The Hunchback of Notre Dame - Victor Hugo [235]
“Friend,” replied the king, “you talk of battles. This is only a mutiny; and I will quell it with a single frown whenever it pleases me.”
The other answered indifferently,—
“That may be, Sire. In that case it will merely be because the people’s hour has not yet come.”
Guillaume Rym felt obliged to interfere:—
“Master Coppenole, you are speaking to a powerful king.”
“I know it,” gravely answered the hosier.
“Let him talk, friend Rym,” said the king. “I like such frankness. My father, Charles VII, said that Truth was sick. I, for my part, thought she had died, without a confessor. Master Coppenole has undeceived me.”

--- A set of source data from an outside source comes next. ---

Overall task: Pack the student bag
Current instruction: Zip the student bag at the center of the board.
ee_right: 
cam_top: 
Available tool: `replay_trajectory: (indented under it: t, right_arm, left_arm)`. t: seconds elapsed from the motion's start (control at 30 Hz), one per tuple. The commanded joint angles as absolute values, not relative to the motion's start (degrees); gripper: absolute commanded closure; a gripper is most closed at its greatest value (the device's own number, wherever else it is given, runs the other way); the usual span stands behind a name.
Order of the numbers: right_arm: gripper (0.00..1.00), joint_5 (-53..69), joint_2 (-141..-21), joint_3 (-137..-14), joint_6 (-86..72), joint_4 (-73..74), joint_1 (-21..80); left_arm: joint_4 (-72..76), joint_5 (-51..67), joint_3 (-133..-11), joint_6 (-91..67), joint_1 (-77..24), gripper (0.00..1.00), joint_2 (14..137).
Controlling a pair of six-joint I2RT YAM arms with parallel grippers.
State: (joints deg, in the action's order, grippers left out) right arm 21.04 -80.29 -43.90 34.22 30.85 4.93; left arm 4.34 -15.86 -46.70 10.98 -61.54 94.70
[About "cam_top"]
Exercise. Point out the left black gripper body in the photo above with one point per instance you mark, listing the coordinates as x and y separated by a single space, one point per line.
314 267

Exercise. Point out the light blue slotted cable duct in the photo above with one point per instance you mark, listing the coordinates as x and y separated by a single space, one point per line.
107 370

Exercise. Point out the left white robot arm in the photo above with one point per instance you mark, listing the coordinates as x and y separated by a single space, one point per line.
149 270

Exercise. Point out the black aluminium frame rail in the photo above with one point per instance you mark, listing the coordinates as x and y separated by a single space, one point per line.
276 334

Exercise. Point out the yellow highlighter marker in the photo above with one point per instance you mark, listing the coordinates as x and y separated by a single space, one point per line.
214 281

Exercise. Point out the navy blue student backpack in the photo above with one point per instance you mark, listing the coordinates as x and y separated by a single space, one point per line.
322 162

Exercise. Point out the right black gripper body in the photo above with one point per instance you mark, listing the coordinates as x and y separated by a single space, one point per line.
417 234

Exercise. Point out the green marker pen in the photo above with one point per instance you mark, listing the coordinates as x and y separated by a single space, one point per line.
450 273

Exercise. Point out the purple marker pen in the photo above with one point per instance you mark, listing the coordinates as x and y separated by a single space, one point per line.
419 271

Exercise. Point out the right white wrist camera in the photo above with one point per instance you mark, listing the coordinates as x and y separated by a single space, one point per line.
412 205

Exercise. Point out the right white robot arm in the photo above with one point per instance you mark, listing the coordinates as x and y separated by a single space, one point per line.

Then, laying his hand familiarly upon Coppenole’s shoulder, he added,—
“You were saying, Master Jacques—”
“I was saying, Sire, that perhaps you were right,—that the people’s hour had not yet come in this land.”
Louis XI looked searchingly at him:—
“And when will that hour come, sirrah?”
“You will hear it strike.”
“By what o‘clock, pray?”
Coppenole, with his homely, peaceful face, drew the king to the window.
“Listen, Sire! Here you have a donjon, a bell-tower, cannon, burghers, soldiers. When the bell rings, when the cannon growl, when the donjon falls with a crash, when burghers and soldiers shout and slay one another, then the hour will strike.”
The king’s face became dark and thoughtful. For an instant he stood silent; then he gently patted the thick donjon wall, as he might have caressed the flank of his favorite horse.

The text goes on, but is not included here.